#### [Directions]
Return each line below holding the string "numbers".

#### [Information provided]
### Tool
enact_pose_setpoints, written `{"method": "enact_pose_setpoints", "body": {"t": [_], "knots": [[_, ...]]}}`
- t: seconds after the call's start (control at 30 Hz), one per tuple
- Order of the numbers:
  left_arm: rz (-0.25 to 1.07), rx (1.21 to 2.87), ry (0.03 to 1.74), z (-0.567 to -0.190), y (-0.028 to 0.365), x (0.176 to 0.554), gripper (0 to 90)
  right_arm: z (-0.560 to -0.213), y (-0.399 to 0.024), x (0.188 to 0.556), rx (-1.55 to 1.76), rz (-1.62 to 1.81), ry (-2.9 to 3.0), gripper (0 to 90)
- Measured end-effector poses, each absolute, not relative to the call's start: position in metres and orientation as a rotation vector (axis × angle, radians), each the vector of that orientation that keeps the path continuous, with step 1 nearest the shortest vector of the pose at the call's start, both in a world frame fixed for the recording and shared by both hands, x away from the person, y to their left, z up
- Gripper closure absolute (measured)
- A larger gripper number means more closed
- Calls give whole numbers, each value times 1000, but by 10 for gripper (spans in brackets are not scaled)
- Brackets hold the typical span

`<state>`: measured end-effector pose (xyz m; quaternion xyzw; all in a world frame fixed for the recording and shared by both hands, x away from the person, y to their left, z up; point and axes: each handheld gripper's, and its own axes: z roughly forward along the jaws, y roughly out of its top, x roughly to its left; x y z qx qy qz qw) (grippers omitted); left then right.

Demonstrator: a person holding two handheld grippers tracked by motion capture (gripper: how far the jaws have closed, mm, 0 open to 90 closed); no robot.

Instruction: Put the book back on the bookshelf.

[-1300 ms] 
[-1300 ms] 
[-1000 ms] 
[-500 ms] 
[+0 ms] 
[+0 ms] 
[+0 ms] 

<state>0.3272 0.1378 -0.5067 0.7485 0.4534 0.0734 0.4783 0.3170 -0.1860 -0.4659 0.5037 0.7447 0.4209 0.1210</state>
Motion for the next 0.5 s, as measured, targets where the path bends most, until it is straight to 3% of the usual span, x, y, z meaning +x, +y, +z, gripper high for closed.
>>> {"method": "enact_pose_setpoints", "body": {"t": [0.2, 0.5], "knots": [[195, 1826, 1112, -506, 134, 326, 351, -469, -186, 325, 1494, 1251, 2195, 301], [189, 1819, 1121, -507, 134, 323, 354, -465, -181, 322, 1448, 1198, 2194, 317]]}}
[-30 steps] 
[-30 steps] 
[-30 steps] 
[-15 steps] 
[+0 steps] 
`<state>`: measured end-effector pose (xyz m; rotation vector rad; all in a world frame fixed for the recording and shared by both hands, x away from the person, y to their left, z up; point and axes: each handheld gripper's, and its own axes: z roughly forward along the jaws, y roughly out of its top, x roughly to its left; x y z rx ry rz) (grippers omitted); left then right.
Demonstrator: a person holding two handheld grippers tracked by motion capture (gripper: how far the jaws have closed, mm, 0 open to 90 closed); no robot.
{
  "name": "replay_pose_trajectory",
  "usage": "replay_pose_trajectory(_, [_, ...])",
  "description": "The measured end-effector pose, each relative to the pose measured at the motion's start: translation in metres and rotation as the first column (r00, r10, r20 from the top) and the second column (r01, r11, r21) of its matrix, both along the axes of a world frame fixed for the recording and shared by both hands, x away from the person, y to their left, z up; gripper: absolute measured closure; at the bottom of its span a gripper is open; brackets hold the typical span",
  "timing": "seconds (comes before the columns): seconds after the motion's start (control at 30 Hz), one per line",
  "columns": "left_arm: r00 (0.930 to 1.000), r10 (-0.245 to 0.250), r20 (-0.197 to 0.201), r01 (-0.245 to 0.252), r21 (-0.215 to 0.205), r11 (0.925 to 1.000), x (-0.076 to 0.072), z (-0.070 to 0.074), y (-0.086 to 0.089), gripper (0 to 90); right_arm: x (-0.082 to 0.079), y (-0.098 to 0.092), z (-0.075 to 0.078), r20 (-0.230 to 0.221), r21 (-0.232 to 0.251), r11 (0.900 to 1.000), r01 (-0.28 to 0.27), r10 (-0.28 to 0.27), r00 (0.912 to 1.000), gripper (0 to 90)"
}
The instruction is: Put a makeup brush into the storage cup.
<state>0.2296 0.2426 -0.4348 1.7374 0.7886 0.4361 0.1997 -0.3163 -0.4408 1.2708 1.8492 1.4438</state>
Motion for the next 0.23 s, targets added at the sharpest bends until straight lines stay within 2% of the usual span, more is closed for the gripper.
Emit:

#### [Response]
- Order of the numbers:
- Calls give whole numbers, each value times 1000, but by 10 for gripper (spans in brackets are not scaled)

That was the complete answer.